EXERCISE INSTRUCTIONS:
Tally the lines of the entries below that hold the word "gripper", and please give only the total.

RECORDS PROVIDED:

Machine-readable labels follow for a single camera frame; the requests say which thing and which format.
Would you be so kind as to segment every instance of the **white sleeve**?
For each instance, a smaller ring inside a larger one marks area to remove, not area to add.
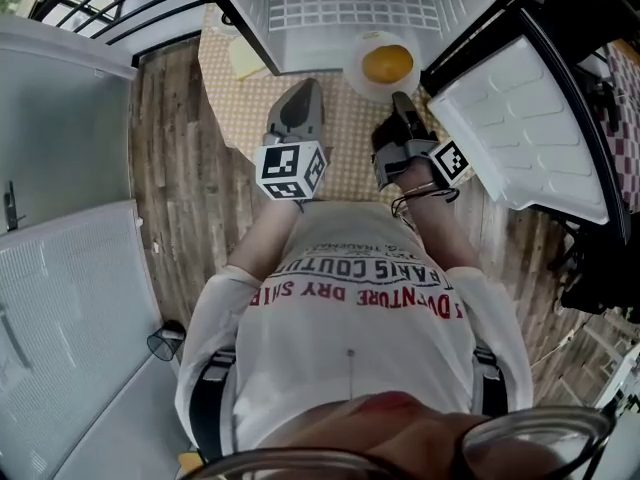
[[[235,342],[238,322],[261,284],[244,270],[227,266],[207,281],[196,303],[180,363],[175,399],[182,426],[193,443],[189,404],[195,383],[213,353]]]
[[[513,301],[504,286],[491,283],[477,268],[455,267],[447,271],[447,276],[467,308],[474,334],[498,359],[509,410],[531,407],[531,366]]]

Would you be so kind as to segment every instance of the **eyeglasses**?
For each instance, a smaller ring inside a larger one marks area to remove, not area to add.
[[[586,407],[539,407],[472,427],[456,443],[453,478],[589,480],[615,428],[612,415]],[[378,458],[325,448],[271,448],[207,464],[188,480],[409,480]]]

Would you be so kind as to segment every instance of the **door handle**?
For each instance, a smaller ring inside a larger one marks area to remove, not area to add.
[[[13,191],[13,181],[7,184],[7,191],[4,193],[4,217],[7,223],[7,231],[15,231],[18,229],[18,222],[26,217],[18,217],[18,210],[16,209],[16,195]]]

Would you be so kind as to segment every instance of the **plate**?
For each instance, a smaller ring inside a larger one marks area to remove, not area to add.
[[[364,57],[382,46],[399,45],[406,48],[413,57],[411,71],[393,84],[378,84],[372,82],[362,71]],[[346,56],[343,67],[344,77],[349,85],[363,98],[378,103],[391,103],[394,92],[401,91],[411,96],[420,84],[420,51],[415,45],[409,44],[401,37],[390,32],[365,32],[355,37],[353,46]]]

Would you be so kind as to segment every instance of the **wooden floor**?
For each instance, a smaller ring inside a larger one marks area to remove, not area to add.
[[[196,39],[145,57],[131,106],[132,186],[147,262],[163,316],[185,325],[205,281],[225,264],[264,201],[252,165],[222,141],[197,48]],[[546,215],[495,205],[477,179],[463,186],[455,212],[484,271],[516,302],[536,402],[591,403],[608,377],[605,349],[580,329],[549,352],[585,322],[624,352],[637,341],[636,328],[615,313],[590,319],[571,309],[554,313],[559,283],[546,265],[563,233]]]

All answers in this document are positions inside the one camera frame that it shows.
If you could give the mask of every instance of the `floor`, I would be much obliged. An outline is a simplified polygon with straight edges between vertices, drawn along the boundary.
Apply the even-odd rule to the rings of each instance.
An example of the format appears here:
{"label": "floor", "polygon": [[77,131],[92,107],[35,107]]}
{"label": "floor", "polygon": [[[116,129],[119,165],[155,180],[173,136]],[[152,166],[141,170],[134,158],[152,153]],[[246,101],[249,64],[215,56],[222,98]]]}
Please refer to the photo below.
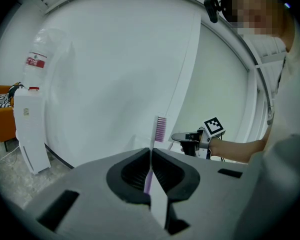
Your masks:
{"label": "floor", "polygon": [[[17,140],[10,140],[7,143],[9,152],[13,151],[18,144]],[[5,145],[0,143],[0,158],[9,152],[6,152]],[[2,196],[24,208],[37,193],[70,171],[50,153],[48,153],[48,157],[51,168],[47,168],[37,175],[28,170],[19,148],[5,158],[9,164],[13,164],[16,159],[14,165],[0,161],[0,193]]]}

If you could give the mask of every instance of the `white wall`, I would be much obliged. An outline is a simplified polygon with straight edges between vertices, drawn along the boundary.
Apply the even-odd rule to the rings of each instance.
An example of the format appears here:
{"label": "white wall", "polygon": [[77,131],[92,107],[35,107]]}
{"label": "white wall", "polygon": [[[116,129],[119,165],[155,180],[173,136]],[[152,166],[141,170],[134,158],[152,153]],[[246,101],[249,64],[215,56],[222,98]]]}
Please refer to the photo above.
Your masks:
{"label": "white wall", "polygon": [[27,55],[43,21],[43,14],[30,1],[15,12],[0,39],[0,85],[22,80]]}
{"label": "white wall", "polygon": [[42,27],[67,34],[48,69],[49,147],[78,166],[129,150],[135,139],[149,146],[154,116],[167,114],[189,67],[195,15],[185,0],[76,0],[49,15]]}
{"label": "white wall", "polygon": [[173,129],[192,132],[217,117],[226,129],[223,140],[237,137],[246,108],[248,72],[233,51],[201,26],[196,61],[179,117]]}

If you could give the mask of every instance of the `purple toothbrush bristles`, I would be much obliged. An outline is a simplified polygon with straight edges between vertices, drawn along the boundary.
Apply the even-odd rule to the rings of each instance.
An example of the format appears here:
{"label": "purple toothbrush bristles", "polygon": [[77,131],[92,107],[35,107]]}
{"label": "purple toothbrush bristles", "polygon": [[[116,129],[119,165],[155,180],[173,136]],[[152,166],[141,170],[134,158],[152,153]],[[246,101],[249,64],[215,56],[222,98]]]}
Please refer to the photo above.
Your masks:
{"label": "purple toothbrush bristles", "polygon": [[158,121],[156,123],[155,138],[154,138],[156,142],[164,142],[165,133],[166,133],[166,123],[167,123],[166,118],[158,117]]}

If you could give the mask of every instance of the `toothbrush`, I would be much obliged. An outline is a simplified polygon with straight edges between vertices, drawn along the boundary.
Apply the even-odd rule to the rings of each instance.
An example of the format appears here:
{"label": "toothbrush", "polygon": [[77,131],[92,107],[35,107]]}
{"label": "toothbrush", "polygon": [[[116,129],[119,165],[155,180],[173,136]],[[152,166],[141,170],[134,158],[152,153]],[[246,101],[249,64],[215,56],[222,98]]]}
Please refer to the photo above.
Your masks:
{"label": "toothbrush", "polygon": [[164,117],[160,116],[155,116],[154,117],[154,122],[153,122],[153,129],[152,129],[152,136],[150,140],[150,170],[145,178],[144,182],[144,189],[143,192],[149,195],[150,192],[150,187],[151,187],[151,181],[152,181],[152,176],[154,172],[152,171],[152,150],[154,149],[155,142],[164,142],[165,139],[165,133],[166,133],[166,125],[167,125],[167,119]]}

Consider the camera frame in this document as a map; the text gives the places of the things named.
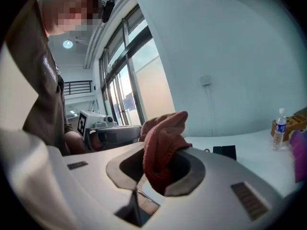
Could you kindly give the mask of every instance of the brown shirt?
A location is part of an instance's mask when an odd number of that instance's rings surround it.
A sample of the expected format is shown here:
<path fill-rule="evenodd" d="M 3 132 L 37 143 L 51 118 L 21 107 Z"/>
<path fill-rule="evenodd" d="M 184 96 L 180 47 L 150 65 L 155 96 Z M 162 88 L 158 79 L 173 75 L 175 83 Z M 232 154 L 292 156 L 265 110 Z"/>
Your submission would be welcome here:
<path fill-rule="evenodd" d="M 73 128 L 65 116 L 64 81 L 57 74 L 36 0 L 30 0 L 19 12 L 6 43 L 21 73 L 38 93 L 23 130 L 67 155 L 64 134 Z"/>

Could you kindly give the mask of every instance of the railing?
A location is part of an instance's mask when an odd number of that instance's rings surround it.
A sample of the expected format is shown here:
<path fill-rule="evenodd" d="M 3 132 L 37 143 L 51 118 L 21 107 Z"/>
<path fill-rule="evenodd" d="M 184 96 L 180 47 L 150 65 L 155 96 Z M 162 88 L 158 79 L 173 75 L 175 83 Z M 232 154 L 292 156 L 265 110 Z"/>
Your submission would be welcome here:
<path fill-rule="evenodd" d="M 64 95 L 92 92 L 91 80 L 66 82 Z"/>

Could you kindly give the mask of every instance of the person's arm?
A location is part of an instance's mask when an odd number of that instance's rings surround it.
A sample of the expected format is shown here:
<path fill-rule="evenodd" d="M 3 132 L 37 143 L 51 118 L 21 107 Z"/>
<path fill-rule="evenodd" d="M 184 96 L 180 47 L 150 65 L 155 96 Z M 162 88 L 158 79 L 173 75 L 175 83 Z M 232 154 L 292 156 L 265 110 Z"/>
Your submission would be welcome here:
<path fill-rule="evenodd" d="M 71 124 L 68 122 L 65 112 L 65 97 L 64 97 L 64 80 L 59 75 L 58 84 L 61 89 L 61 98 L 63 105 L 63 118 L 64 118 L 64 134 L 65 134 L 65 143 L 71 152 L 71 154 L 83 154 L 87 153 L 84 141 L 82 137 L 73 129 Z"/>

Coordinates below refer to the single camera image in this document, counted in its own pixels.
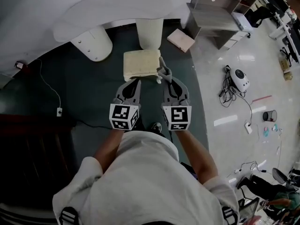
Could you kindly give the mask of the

==

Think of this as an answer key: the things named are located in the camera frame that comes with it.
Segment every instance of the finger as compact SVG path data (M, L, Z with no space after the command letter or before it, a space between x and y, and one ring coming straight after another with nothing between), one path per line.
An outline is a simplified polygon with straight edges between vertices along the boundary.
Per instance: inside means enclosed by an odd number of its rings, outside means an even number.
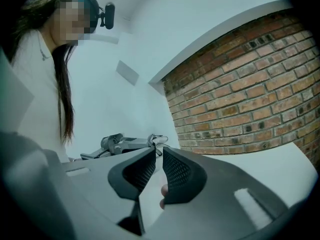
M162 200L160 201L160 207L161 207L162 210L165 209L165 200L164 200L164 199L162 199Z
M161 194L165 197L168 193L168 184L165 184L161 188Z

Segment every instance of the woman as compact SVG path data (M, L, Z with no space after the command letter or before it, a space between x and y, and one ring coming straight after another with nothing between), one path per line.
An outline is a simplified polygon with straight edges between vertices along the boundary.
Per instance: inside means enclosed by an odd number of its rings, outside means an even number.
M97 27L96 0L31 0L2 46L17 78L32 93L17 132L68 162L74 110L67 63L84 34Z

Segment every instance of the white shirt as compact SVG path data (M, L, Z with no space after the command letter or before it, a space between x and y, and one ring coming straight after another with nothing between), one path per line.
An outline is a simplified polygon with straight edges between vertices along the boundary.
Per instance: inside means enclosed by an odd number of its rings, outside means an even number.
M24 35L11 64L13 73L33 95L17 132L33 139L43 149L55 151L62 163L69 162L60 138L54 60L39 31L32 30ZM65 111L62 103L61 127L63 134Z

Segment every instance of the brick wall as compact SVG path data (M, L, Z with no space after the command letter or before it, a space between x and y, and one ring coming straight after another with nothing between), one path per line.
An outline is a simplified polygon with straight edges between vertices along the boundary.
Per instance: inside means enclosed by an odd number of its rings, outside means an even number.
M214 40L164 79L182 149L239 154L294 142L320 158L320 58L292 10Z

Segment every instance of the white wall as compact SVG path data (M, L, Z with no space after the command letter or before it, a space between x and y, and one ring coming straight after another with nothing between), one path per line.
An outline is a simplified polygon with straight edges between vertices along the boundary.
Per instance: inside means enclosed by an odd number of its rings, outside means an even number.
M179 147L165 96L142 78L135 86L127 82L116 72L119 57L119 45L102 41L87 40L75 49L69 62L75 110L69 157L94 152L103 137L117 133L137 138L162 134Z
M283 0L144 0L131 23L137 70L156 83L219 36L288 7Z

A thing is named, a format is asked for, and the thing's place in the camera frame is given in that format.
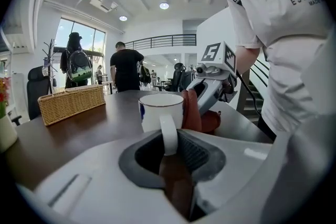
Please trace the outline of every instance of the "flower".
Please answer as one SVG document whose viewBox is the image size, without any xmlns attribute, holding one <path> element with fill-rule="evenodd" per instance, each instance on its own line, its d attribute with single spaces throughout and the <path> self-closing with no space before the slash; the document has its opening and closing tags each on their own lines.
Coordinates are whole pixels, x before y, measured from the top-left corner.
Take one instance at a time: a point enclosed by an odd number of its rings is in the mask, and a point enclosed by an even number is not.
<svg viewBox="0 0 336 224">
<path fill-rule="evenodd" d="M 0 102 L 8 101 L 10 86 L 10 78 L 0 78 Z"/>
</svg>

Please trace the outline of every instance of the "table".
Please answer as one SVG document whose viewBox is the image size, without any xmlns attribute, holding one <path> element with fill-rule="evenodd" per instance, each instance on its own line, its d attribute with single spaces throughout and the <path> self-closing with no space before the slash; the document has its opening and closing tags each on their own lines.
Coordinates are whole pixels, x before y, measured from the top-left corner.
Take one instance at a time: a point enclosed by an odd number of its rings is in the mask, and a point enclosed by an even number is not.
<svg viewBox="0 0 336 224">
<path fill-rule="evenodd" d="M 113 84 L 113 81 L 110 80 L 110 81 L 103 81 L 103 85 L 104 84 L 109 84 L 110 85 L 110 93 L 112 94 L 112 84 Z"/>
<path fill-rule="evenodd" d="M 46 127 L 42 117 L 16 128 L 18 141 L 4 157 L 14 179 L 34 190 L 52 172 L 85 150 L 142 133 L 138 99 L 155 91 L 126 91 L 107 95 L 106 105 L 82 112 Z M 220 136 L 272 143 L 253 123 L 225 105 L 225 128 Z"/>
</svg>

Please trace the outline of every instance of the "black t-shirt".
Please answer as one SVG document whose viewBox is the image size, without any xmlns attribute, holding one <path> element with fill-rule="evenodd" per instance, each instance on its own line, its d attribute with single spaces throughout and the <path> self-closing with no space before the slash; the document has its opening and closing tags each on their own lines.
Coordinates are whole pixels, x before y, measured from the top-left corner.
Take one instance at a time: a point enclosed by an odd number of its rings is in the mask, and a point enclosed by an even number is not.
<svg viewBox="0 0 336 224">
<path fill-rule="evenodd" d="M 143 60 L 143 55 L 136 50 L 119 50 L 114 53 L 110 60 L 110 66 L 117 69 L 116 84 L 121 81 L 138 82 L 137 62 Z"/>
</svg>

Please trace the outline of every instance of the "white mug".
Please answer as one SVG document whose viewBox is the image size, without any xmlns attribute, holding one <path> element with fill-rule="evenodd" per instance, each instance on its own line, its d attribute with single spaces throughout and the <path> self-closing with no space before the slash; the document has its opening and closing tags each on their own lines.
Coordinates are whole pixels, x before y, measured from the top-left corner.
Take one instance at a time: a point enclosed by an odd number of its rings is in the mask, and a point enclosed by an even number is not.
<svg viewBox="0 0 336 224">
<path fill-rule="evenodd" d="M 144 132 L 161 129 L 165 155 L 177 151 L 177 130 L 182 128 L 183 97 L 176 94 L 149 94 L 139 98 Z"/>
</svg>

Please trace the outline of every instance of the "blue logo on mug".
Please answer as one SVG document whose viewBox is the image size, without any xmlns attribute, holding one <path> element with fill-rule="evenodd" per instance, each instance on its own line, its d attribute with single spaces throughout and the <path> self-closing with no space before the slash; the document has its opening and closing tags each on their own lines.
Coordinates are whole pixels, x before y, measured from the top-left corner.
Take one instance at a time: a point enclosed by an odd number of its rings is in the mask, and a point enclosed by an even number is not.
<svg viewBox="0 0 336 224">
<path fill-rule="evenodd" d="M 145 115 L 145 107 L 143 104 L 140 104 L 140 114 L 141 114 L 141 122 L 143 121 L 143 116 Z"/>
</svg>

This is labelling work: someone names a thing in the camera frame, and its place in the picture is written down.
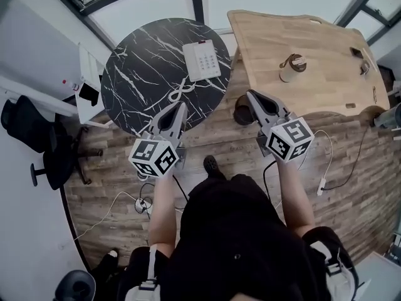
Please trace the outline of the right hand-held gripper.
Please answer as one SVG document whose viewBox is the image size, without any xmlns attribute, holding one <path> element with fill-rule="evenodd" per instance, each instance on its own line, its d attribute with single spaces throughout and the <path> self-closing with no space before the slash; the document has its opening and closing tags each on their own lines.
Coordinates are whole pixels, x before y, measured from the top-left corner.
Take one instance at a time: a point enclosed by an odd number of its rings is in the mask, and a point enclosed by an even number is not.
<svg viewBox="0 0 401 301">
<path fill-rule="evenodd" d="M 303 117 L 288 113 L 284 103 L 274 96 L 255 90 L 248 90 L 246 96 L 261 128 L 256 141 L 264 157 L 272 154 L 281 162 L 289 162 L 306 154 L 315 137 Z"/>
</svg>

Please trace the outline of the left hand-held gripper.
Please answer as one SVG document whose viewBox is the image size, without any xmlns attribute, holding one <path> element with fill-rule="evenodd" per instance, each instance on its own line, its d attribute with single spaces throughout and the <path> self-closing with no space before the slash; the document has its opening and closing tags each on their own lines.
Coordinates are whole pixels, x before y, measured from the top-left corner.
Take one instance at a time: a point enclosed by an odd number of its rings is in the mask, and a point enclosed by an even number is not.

PROBLEM SOLUTION:
2